Uma política pública que tem alcançado um importante resultado é a regularização fundiária, levando segurança jurídica e principalmente infraestrutura, sem os tradicionais “gatos” de energia elétrica e água, para áreas ocupadas por anos nas diferentes cidades da região. São milhares de pessoas que estão recebendo o título de sua propriedade, e tendo acesso aos serviços públicos de forma digna, um avanço habitacional e social extremamente importante. Em Mogi, por exemplo, os trabalhos são conduzidos pela Secretaria de Habitação e Regularização Fundiária, um órgão que não existia e que hoje cumpre um papel fundamental. 
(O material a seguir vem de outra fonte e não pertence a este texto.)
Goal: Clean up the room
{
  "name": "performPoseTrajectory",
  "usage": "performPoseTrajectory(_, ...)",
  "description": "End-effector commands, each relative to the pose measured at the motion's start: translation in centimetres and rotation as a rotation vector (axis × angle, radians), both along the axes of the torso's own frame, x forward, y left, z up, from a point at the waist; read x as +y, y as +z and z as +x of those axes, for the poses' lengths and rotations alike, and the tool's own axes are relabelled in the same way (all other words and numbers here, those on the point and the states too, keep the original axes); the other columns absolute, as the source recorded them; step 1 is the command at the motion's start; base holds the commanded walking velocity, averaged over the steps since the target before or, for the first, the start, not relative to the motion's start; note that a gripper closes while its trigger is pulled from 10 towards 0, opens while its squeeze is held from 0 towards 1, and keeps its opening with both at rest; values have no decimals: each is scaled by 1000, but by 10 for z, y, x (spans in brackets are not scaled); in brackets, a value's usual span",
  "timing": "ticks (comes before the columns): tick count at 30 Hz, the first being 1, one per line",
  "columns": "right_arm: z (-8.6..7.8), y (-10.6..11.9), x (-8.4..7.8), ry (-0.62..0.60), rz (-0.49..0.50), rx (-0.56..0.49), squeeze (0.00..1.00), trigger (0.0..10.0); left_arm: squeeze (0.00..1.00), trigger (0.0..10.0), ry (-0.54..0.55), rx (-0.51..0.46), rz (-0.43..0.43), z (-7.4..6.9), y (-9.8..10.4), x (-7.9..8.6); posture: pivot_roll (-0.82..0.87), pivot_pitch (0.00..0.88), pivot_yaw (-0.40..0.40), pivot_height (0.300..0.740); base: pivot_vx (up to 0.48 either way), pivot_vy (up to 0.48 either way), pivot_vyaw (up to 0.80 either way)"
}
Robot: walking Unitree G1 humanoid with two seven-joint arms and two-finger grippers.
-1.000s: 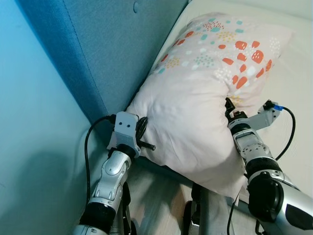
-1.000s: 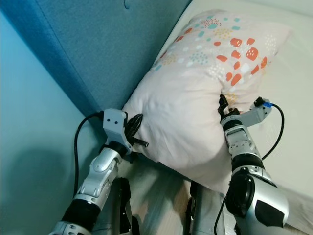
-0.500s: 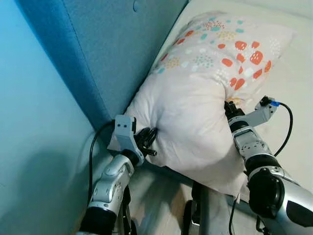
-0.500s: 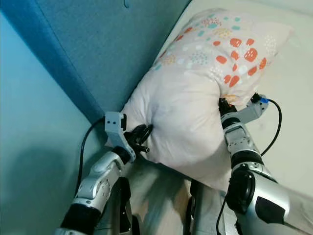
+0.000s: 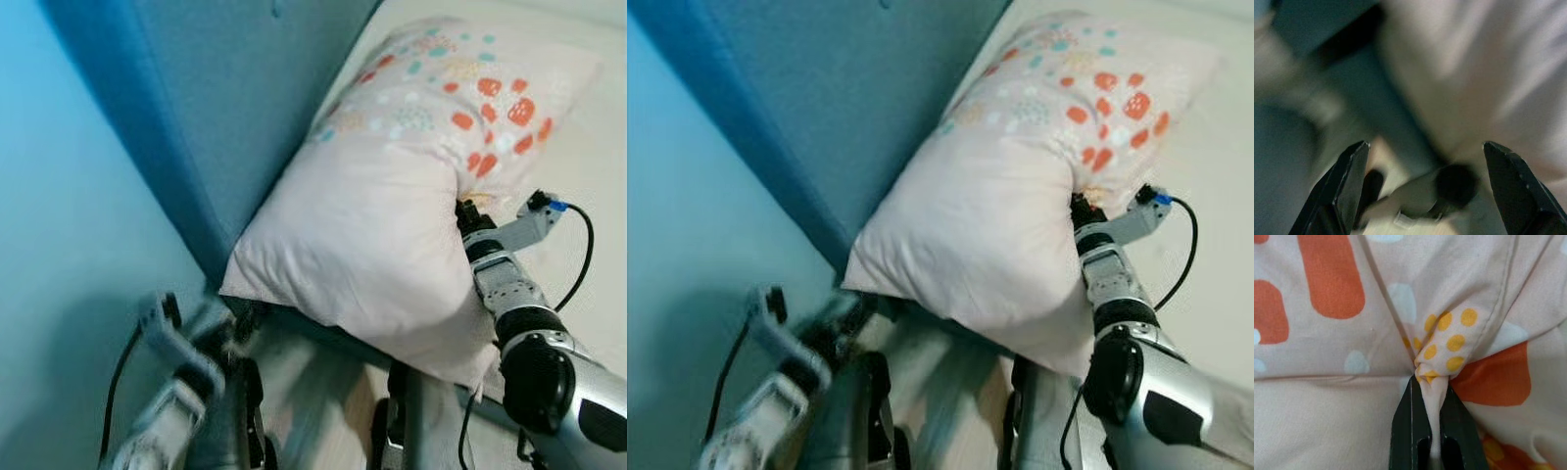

Destacamos na edição digital de hoje ainda uma entrega importante que deve ser realizada em Itaquaquecetuba com a construção de 342 unidades habitacionais, já 80% concluídas. A previsão é que os imóveis, frutos de uma parceria com a Companhia de Desenvolvimento Habitacional e Urbano (CDHU), sejam entregues em junho , contemplando famílias de áreas de risco: Jardim Miray, Maria Augusta, Vila Sônia e Vila Japão.  

Precisamos avançar cada vez mais nas políticas públicas, investindo em programas habitacionais que atendam principalmente aos mais vulneráveis.